Nobody knows yet how states would respond to the cuts, but experts say all long-term care supports and services are vulnerable–that includes quality care in nursing homes for patients whose needs are best met in such facilities, and also in-home care for patients who can stay at home with assistance.

Among the limited choices states would have to cope with the cuts: they could restrict Medicaid eligibility, reduce the already-low payments Medicaid makes to medical providers, and reduce the number of services that Medicaid covers. In-home care is generally considered an optional benefit in state Medicaid programs, so it would likely be on the chopping block if the Senate bill becomes law. Nursing home care, by contrast, is considered mandatory. “What’s horrible about the bill is it will force institutionalization,” says Michael J. Amoruso, president-elect of the National Academy of Elder Law Attorneys and a practicing attorney in Rye Brook, N.Y. In other words, the bill would force older, vulnerable citizens out of their homes and into nursing facilities.

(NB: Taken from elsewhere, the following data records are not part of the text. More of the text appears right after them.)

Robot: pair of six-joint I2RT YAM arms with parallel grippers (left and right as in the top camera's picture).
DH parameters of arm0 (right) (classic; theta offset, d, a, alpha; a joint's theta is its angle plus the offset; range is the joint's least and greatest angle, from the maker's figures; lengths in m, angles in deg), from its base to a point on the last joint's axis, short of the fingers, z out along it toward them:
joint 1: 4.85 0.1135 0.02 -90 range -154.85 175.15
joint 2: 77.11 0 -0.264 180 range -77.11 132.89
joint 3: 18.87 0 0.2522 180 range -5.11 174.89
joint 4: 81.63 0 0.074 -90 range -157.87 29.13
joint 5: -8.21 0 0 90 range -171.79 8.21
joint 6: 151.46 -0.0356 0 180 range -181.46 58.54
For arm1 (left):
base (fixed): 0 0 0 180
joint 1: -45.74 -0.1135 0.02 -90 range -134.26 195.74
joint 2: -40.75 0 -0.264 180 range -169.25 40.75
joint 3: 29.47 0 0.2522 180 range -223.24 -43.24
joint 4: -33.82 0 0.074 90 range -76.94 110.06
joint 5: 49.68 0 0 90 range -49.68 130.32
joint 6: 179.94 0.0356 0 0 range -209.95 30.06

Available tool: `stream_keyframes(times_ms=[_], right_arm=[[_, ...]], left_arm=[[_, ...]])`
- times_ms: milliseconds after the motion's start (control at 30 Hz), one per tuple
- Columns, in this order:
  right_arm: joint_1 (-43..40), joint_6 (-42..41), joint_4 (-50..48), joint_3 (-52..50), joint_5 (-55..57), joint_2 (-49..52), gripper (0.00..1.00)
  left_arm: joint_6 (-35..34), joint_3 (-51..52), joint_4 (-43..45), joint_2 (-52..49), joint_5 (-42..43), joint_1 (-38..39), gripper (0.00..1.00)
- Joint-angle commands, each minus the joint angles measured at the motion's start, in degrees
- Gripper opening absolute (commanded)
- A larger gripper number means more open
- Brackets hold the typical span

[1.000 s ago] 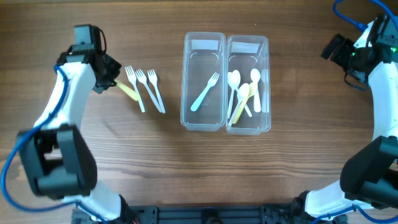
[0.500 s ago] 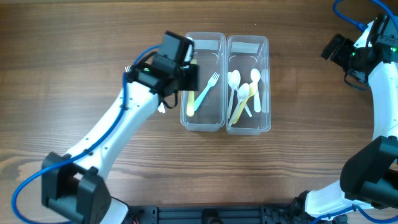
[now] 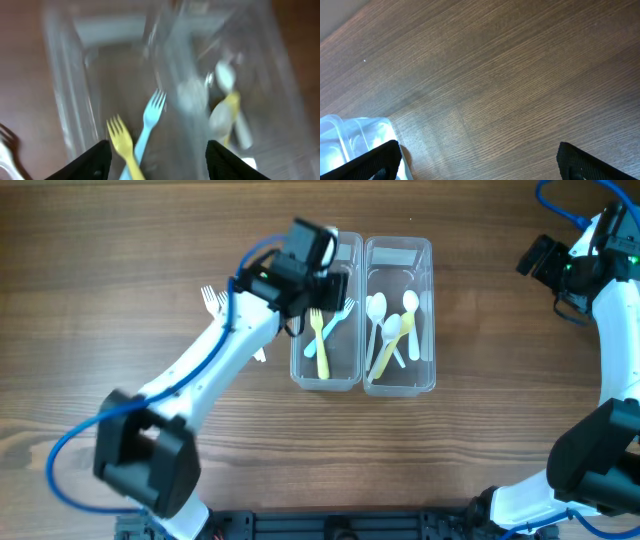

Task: Pack container
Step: 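Place the yellow fork into the left container, then grasp a white fork on the table with the left gripper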

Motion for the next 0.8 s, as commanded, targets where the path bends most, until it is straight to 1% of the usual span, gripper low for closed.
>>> stream_keyframes(times_ms=[0,33,67,133,167,233,300,333,400,467,500,533,667,767], right_arm=[[0.28,-0.04,-0.17,0.48,-0.48,0.33,0.99],[0.28,-0.07,-0.17,0.48,-0.48,0.33,0.99],[0.28,-0.04,-0.17,0.48,-0.48,0.33,0.99],[0.28,-0.07,-0.24,0.48,-0.48,0.33,1.0],[0.28,-0.09,-0.31,0.48,-0.48,0.33,0.99],[0.28,-0.31,-0.44,0.48,-0.48,0.33,1.0],[0.28,-0.5,-0.5,0.48,-0.48,0.33,1.0],[0.28,-0.52,-0.5,0.48,-0.48,0.33,0.99],[0.28,-0.5,-0.44,0.48,-0.48,0.33,1.0],[0.28,-0.5,-0.33,0.48,-0.5,0.33,0.99],[0.28,-0.48,-0.28,0.48,-0.48,0.33,0.99],[0.28,-0.5,-0.26,0.48,-0.5,0.33,1.0],[0.28,-0.48,-0.17,0.48,-0.48,0.33,1.0],[0.28,-0.48,-0.2,0.48,-0.48,0.33,0.99]], left_arm=[[0.44,-3.21,-4.28,6.82,-13.03,-2.25,0.64],[-0.26,-3.19,-8.09,6.78,-15.58,-4.0,0.67],[-3.08,-3.1,-12.68,6.08,-16.44,-6.82,0.7],[-11.69,-2.19,-18.21,3.93,-16.02,-12.98,0.73],[-14.51,-1.16,-18.86,2.67,-14.8,-15.93,0.74],[-16.59,1.51,-17.29,-0.24,-10.14,-21.59,0.74],[-16.55,4.04,-13.86,-5.14,-4.9,-26.64,0.7],[-16.5,4.26,-12.9,-8.13,-3.91,-28.15,0.67],[-16.26,4.26,-11.89,-12.22,-3.85,-29.29,0.66],[-15.61,4.26,-11.17,-15.19,-3.69,-29.51,0.64],[-14.27,4.26,-10.49,-16.35,-3.65,-29.46,0.61],[-12.94,4.26,-9.64,-17.31,-3.69,-29.18,0.61],[-12.85,4.26,-7.67,-18.78,-3.69,-28.81,0.59],[-12.81,4.28,-7.04,-18.88,-3.74,-28.81,0.5]])
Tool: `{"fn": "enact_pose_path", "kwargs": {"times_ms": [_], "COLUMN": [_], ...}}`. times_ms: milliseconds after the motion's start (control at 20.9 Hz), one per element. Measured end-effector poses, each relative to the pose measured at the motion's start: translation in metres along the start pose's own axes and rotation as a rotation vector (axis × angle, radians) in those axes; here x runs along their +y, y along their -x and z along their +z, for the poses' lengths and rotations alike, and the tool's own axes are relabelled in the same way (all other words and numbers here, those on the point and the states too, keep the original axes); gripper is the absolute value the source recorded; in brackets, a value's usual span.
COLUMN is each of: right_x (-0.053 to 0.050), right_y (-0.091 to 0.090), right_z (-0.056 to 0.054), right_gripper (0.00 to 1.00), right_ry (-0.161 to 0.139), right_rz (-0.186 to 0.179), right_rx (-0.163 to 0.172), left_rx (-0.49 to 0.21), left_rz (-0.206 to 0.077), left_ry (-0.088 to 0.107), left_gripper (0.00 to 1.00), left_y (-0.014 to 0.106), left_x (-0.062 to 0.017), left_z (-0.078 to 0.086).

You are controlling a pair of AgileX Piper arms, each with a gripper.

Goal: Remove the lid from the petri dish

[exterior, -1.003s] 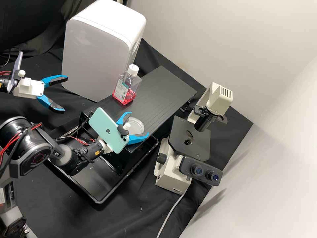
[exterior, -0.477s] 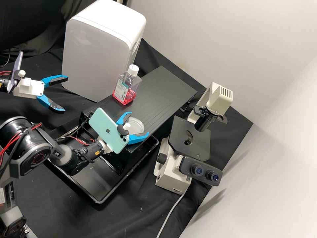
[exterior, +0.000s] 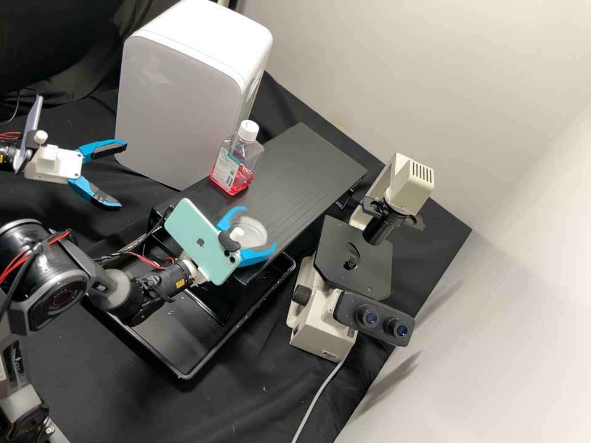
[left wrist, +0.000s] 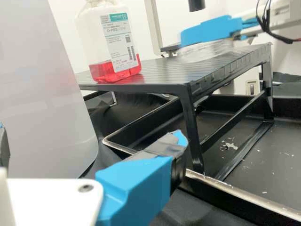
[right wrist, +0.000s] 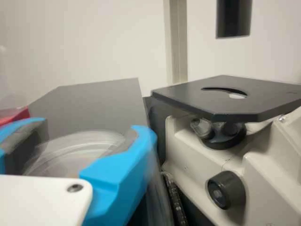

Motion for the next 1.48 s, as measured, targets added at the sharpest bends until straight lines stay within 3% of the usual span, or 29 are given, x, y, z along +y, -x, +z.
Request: {"fn": "enact_pose_path", "kwargs": {"times_ms": [239, 525, 573, 812, 1337, 1480], "right_x": [0.003, -0.001, -0.001, -0.005, -0.005, -0.011], "right_y": [0.002, 0.002, 0.002, 0.003, 0.008, 0.011], "right_z": [-0.006, -0.009, -0.009, -0.014, -0.016, -0.019], "right_gripper": [0.00, 0.00, 1.00, 1.00, 1.00, 1.00], "right_ry": [-0.004, -0.003, -0.003, 0.003, 0.007, 0.041], "right_rz": [0.008, -0.006, -0.006, -0.019, -0.023, -0.044], "right_rx": [0.023, 0.034, 0.034, 0.054, 0.059, 0.073], "left_rx": [0.000, 0.000, 0.000, 0.000, 0.000, 0.000], "left_rz": [0.000, 0.000, 0.000, 0.000, -0.010, -0.010], "left_ry": [0.000, 0.000, 0.000, 0.000, 0.004, 0.004], "left_gripper": [1.00, 1.00, 1.00, 1.00, 1.00, 1.00], "left_y": [0.000, 0.000, 0.000, 0.000, 0.000, 0.000], "left_x": [0.0000, 0.0000, 0.0000, 0.0000, -0.0030, -0.0030], "left_z": [0.000, 0.000, 0.000, 0.000, 0.000, 0.000]}}
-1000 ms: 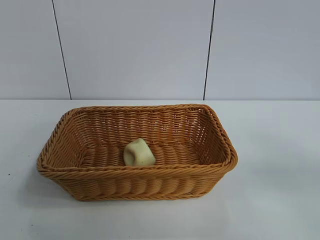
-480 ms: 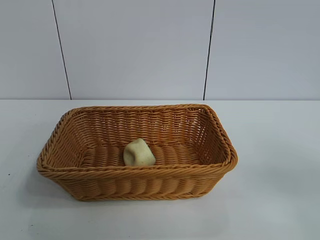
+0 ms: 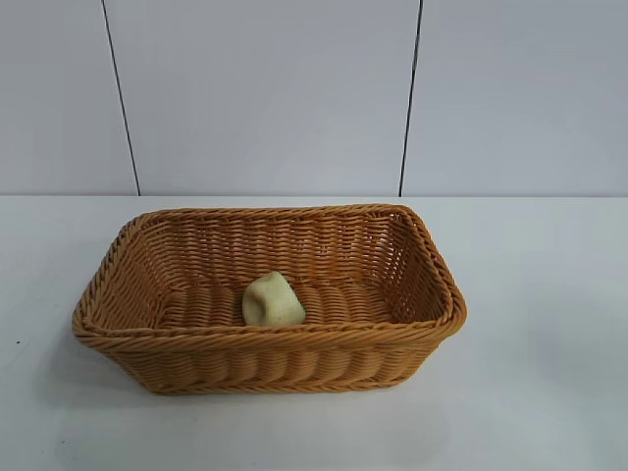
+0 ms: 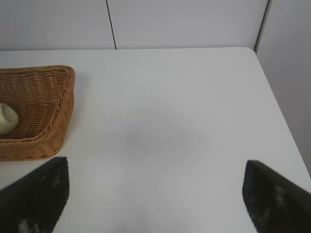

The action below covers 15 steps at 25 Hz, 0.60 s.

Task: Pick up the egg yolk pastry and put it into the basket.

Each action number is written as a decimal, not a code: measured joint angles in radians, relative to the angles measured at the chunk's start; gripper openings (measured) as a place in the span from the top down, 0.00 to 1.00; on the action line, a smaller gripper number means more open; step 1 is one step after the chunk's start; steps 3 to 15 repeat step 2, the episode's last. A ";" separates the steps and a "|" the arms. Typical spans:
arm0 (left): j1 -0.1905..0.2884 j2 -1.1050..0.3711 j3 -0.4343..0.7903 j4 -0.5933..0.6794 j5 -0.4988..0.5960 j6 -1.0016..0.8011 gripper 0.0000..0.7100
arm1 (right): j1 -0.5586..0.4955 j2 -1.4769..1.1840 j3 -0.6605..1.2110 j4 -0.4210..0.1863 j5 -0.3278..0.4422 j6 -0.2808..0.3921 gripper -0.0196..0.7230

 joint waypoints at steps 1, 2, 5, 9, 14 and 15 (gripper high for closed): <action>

This week, Senate Majority Leader Mitch McConnell postponed the Senate’s vote on the bill until after the July 4 recess, hoping to shore up support. Burnfin agrees with critics who say the Senate’s actions are shortsighted. Keeping older patients at home for as long as possible not only increases their quality of life, it also generates economic activity in their communities, Burnfin says: the residents continue to pay property taxes on their homes and consume goods and services in their area. They also employ caregivers in greater numbers than nursing homes. The ratio of caregivers to care recipients is 1:1 at a patient’s home, but about 9:1 in a typical nursing home, Amoruso says.

Burnfin has an even more personal connection to Medicaid: her family is also insured through the program. She works full-time as the primary breadwinner for her family, but her income remains low enough that they qualify. Her husband is disabled, and the four of her children who live at home have complex medical needs. She worries for their future as well.

“We couldn’t survive without the Medicaid,” she says. “We just couldn’t.”